ZPW had graag voor een langere periode afspraken gemaakt. Enerzijds om de betaalbaarheid van de ABP-pensioenregeling te borgen. Anderzijds bieden afspraken voor meerdere jaren duidelijkheid voor zowel CAO als pensioen. Stijging van de pensioenpremies vermindert de arbeidsvoorwaardenruimte aan de CAO-tafel. De pensioenpremiestijging in 2021 resulteert mogelijk in een negatieve ruimte aan de CAO-tafels. Met een (beperkte) versobering van de pensioenregeling had dit voorkomen dan wel beperkt kunnen worden.

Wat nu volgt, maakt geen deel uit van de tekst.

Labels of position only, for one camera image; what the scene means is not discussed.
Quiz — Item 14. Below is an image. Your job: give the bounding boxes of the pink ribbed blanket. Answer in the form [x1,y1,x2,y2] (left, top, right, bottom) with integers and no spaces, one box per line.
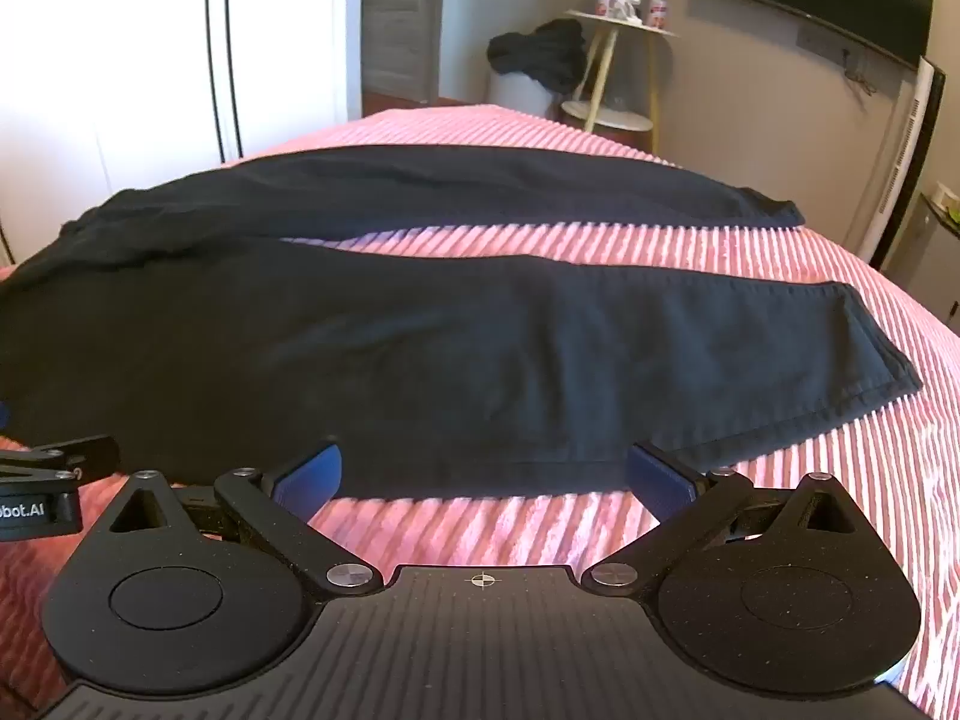
[0,106,960,720]

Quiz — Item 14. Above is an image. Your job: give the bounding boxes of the grey door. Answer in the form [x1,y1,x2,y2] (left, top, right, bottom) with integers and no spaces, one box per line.
[361,0,448,104]

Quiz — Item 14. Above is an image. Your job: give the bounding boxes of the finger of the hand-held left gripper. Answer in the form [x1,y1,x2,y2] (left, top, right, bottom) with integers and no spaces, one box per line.
[0,433,121,494]

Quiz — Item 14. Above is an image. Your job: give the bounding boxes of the black cable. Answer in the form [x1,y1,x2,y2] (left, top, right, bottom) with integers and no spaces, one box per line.
[843,51,880,97]

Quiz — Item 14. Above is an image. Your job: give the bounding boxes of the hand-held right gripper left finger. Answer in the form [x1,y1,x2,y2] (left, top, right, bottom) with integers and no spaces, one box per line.
[105,441,383,595]

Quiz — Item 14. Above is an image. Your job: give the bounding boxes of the grey cabinet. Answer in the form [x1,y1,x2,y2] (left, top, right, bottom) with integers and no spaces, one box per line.
[880,191,960,310]

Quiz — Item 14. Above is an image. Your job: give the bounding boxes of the white gold-legged side table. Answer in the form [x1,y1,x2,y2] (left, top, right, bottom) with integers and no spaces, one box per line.
[559,9,680,155]

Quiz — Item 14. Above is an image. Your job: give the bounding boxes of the black pants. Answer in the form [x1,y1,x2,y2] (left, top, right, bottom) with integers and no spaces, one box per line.
[0,144,923,500]

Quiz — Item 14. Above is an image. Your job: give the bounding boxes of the white tower fan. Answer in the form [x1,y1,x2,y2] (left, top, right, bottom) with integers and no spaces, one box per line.
[858,56,948,265]

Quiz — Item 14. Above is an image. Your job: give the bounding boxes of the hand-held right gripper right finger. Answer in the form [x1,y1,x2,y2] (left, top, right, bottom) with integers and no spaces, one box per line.
[581,441,860,595]

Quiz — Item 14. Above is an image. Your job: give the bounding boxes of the white laundry basket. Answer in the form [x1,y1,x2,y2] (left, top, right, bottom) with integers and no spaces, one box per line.
[490,69,565,119]

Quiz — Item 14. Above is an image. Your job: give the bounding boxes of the white wardrobe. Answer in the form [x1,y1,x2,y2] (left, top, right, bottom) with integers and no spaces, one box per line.
[0,0,366,265]

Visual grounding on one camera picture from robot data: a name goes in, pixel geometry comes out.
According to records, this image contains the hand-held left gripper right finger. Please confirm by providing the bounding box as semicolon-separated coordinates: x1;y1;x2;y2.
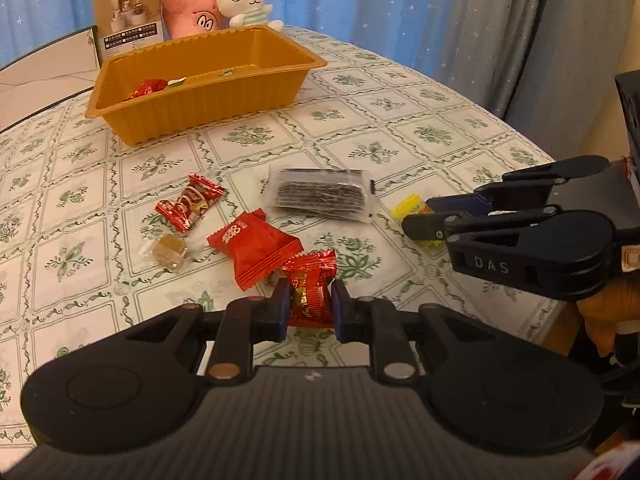
332;280;493;385

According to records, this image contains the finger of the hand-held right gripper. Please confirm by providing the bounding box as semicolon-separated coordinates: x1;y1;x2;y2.
425;156;611;215
402;204;563;248

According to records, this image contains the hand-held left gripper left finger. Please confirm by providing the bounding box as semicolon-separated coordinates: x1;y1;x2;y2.
127;277;291;386

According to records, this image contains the yellow candy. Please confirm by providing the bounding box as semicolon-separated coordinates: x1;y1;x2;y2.
391;194;437;222

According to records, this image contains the shiny red foil candy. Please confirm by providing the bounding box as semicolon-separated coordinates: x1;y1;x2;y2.
281;250;338;330

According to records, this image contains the red pillow snack packet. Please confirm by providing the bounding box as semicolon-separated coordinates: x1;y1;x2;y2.
206;209;304;292

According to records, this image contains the clear packet of dark snack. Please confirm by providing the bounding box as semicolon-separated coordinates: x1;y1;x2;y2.
260;166;377;224

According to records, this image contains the small clear snack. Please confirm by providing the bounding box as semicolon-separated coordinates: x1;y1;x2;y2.
141;232;193;273

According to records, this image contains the dark red twist-wrapped candy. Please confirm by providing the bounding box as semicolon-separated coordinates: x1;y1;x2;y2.
155;172;228;234

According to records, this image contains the orange plastic tray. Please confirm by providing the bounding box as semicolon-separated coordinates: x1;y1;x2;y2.
84;27;328;147

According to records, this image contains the red square snack packet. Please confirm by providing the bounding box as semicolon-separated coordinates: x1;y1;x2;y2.
124;78;172;102

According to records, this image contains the person's right hand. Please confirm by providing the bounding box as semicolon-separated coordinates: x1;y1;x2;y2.
575;272;640;357

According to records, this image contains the grey curtain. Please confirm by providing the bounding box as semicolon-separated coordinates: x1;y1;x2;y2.
440;0;626;136

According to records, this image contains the person's patterned clothing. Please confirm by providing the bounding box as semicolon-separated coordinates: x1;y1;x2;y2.
585;440;640;480

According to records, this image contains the blue star-print curtain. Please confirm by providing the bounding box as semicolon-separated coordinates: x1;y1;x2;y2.
0;0;501;111

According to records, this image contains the pink star plush toy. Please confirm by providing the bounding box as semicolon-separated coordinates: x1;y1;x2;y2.
159;0;232;41

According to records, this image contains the brown printed product box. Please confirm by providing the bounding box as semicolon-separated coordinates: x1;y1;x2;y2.
91;0;166;66

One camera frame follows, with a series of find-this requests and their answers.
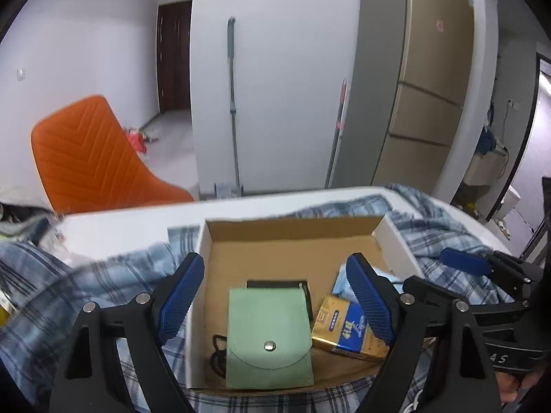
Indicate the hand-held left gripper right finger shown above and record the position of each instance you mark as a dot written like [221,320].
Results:
[370,303]

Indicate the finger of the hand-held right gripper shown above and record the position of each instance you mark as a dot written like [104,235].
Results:
[462,260]
[434,290]

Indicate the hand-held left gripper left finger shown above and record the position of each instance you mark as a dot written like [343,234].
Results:
[181,299]

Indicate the light blue packet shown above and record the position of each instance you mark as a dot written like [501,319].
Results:
[342,284]

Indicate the gold and blue packet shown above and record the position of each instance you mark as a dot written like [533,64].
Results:
[340,327]

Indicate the green snap pouch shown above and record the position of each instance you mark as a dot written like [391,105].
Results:
[267,322]

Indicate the black packet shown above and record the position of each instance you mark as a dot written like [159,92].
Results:
[275,284]

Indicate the shallow cardboard box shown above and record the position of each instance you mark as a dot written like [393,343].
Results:
[267,254]

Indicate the person's right hand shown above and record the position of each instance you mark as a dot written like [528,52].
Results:
[508,389]

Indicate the white appliance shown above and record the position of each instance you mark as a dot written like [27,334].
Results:
[518,213]

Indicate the beige cabinet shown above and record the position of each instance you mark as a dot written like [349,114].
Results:
[482,167]

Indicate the dark blue hanging cloth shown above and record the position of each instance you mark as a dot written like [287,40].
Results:
[487,142]

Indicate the blue plaid cloth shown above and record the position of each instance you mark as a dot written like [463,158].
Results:
[56,292]

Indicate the orange chair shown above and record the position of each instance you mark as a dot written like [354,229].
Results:
[94,159]

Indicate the red bag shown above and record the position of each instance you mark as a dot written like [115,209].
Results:
[137,140]

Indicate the gold refrigerator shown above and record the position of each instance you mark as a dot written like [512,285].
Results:
[413,81]

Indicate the dark brown door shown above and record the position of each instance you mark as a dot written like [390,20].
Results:
[174,60]

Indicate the black door frame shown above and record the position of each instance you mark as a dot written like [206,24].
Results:
[531,107]

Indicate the white light switch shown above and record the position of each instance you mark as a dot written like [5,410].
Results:
[20,74]

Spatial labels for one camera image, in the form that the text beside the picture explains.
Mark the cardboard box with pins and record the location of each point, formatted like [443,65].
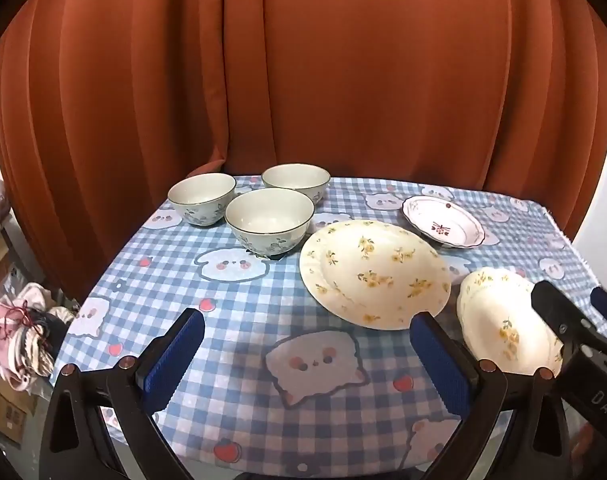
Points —
[3,407]

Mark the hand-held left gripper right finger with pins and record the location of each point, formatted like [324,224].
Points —
[441,365]

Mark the orange curtain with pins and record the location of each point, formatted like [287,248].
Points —
[303,60]

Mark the blue checked printed tablecloth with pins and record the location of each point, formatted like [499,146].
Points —
[233,310]

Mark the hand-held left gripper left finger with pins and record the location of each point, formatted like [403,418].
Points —
[176,355]

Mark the small yellow floral plate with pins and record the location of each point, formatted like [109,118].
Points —
[503,320]

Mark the red patterned white plate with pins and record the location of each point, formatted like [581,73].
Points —
[443,220]

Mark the large floral ceramic bowl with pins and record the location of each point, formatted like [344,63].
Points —
[270,215]

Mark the large yellow floral plate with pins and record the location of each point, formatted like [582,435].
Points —
[373,270]

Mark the pile of pink clothes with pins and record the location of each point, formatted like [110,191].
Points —
[18,325]

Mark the small floral ceramic bowl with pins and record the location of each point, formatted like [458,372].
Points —
[296,177]
[202,195]

Pensioenkamer draagt verantwoordelijkheid

SCO erkent de hiervoor beschreven gevolgen van de pensioenpremiestijging op de arbeidsvoorwaardenruimten. Alleen zoekt SCO de mogelijke antwoorden op het vraagstuk niet in de Pensioenkamer. SCO stelt voor om gezamenlijk richting het kabinet op te trekken om bijvoorbeeld te vragen om een tijdelijke geldlening. ZPW gaat niet mee in dit voorstel. ZPW is van mening dat de partijen in de Pensioenkamer een eigen verantwoordelijkheid hebben ten aanzien van het borgen van de betaalbaarheid van de ABP-pensioenregeling. Alle partijen in de Pensioenkamer worden geconfronteerd met de ongewenste gevolgen van de lange lage rente en langdurige lage rendementsverwachtingen op de kostprijs van pensioen. De Coronatijd maakt de situatie mogelijk nog complexer en de verantwoordelijkheid van de Pensioenkamer groter. Dit betekent dat we als sociale partners in de Pensioenkamer een gezamenlijke verantwoordelijkheid hebben om met dit vraagstuk om te gaan. Via een (beperkte) versobering van de pensioenregeling zijn er mogelijkheden om de pensioenpremiestijging te mitigeren. Zolang SCO niet bereid is om in de
Pensioenkamer afspraken te maken over een (beperkte) versobering van de pensioenregeling, is het volgens ZPW noch kansrijk noch opportuun om een bijdrage aan het kabinet te vragen. Samengevat lijkt de stijging van de pensioenpremies in 2021 onvermijdelijk en daarmee ook de impact voor de CAO-tafels. Na de zomer spreekt de Pensioenkamer verder over 2022 en latere jaren. Deze gesprekken zullen worden gevoerd in het licht van het nieuwe pensioenstelsel en de overgang
ernaartoe. ZPW heeft er alle vertrouwen in dat de Pensioenkamer komt tot goede en evenwichtige afspraken voor alle partijen.